Supporters of controversial causes who are on the side of justice, freedom and equality have no desire to hide, despite real threats. These brave souls have been on the front lines of promoting the human values of tolerance and freedom, and many gave their lives for these causes. We should never forget their sacrifices.

However, those who side with the bigots always choose deception and secrecy. Perhaps the Referendum 71 backers should also don white hoods.

By the way, for those who support marriage and domestic partnership equality for all, the correct vote is yes for Referendum 71.

— Michael Jacobs, Seattle

The PDC’s job is to keep government open

It’s pretty simple. The Public Disclosure Commission of Washington state is an official agency. They list the names and hometowns of donors and signers to all public campaigns and candidates, the amount of their contributions and their place of employment. It’s the law.

We have a transparent government referendum system that applies to everybody in the same way. Everyone who signs or donates to a referendum will have their name made public. Most people would be proud to stand by their convictions and have their name attached to a referendum they signed on to.

I guess Republicans aren’t very proud of their Referendum 71 activity. They don’t want anyone to know who supports their referendum.

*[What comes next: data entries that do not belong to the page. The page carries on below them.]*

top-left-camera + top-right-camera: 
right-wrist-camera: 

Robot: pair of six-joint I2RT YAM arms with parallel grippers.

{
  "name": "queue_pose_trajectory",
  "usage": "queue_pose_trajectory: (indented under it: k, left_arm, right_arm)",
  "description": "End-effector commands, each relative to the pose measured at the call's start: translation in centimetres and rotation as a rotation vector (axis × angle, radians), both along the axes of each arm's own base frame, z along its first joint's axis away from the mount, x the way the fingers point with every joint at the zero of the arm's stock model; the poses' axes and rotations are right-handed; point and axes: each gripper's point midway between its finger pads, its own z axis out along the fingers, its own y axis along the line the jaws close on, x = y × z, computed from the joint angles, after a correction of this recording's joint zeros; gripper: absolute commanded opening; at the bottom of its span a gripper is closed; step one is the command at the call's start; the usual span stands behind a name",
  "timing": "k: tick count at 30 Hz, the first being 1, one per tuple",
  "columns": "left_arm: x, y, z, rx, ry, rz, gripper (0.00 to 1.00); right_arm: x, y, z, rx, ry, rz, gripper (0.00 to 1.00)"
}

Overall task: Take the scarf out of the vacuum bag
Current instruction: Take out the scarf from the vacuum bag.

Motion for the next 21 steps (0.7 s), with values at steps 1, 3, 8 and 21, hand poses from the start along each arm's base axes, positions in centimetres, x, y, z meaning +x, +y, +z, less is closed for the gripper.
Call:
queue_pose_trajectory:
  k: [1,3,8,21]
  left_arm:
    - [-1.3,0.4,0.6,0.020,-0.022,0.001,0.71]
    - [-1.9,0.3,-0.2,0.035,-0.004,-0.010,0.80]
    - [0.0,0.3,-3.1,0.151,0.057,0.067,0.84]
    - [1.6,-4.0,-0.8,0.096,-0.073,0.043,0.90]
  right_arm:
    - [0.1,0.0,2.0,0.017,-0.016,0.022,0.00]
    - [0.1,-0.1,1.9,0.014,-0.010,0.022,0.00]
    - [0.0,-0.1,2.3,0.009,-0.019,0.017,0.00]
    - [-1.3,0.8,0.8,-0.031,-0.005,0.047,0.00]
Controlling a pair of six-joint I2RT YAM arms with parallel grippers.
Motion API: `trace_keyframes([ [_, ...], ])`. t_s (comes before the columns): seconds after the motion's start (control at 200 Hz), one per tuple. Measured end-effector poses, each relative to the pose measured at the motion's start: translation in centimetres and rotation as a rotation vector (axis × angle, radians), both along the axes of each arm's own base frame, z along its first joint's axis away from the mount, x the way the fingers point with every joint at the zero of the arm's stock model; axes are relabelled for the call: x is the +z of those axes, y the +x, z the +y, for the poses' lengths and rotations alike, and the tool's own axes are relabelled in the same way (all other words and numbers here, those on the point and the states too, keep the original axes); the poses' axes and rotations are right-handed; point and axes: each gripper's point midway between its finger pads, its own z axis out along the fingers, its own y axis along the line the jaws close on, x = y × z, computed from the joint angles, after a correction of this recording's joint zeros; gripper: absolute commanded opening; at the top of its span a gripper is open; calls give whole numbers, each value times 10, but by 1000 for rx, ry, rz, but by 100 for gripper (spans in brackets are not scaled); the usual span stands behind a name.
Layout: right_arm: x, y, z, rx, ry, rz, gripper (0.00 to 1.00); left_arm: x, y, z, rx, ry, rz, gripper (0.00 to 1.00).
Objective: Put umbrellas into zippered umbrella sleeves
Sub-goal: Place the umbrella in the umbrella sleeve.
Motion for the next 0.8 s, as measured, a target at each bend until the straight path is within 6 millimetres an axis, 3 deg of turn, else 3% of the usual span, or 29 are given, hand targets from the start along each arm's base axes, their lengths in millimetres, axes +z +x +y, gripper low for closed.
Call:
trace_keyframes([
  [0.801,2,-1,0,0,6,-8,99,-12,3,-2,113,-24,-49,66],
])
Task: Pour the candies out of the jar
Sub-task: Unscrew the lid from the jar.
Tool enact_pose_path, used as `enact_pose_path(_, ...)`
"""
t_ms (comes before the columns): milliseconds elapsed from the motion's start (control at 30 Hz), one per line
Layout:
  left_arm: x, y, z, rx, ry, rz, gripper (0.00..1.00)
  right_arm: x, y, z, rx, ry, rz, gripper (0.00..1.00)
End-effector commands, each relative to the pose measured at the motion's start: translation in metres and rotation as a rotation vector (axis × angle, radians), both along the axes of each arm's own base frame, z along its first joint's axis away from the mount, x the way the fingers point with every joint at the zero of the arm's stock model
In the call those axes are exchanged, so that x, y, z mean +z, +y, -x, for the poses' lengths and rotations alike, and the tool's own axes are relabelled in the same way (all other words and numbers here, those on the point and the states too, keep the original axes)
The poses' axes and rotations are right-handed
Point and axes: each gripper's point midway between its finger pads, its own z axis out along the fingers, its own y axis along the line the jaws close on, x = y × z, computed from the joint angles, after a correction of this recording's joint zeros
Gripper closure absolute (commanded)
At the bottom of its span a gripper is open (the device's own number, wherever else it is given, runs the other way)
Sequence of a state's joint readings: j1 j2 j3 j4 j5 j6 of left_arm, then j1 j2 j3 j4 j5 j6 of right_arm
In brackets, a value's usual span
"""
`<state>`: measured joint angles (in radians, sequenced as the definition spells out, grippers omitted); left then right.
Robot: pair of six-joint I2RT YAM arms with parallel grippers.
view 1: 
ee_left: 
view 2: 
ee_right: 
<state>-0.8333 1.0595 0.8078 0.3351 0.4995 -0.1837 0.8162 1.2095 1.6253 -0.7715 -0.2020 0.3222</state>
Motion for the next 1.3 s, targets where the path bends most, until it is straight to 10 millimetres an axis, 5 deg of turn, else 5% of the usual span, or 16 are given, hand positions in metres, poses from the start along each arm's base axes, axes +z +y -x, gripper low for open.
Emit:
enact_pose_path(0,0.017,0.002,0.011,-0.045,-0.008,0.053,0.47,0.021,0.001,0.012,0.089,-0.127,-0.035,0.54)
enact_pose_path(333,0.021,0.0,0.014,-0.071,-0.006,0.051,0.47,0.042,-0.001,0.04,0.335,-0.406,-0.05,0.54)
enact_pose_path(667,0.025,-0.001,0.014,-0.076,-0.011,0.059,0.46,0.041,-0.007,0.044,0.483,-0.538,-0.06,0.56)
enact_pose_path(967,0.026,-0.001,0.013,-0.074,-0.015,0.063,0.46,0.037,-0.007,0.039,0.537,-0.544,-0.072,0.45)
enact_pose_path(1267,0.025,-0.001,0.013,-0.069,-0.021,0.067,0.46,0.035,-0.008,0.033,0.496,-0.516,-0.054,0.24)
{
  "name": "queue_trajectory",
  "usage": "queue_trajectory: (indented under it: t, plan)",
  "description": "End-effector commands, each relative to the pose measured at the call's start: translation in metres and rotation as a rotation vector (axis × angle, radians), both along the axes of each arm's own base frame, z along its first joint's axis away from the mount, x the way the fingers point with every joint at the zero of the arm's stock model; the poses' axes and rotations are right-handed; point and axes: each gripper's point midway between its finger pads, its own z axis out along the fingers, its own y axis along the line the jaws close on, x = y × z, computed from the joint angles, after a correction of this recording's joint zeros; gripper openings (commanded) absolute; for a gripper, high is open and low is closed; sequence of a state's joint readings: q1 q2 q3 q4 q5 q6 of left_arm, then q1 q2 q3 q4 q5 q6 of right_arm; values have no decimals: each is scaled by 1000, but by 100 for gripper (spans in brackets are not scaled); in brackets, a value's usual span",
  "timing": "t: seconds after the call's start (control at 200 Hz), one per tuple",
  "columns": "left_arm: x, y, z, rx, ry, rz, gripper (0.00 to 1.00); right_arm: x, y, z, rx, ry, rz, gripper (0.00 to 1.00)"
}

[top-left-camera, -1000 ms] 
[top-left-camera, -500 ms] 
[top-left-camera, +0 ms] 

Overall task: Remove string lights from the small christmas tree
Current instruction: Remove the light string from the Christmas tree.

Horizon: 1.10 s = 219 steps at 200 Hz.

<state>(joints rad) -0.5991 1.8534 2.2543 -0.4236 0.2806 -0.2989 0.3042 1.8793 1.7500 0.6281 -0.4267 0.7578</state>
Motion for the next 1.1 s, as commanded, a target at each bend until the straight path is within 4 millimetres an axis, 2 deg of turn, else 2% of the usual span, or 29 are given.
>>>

Individually, they deny they are part of the anti-gay movement, yet collectively, they sign on and finance these referendums and then use expensive, high-powered lawyers to obscure who does what.

— Doug Morrison, Seattle

No reason to hide this information

Citizens who prize civil liberties strongly support our state’s public-records and freedom-of-information laws. Yet we understand why the lists of donors to the Socialist Workers Party were rightly kept secret — Trotskyites had suffered seven decades of physical violence/deportation/loss of employment and the like. The fears of the SWP were demonstrably real.

On the other hand, the backers of Referendum 71 are urging nondisclosure of their donors’ identities solely on conjectural grounds. No church has ever been firebombed by a posse of dykes on bikes. The fact that some person has posted intemperate remarks on a blog site hardly rises to the same level of well-founded fear.

Should any one person be able to casually overturn established state policy by something as evanescent as an Internet posting? (Wouldn’t this give an incentive to supporters of a referendum or initiative to post such comments themselves?)

I hope the Public Disclosure Commission carefully considers this aspect of the dispute it now has put on its Aug. 27 agenda.

— Phil Bereano, Seattle

Harassment, indeed

I empathize with the clients of Steven Pigeon, attorney for Protect Marriage Washington.

Some people don’t need to support referendums to be vulnerable to “bullying, harassment and threats of violence,” they just need to walk down the street holding their same-sex partner’s hand or, even worse, try to get married.

— Brett Moyer, Seattle

The Christian view

The question I always find myself asking when it comes to gay marriage is this: What would Jesus think about it? The reason this question comes up is because the vast majority of groups that are opposed to gay marriage claim to be Christian and acting in the best interests of Christianity.

Jesus worked tirelessly for the poor, the downtrodden, the marginalized, the sick, the discarded. He invoked the Old Testament when he instructed people to love thy neighbor as thyself. Jesus was concerned about people being treated equally. I can’t imagine that he would have wanted today’s Christians to work so feverishly to keep a particular group unequal.

Not to mention, not everyone in this country is Christian. Why should I have to submit to your religious laws when I do not attend a Christian church or ascribe to a Christian creed? This country was founded on the basis of religious freedom and tolerance. Besides, Senate Bill 5688 concerns law, not religion.

Imagine if all of these “Christian” people who have worked so hard for this referendum put their energies toward helping the homeless, the orphaned, the abused, the infirm — like Jesus did. So much good could be accomplished.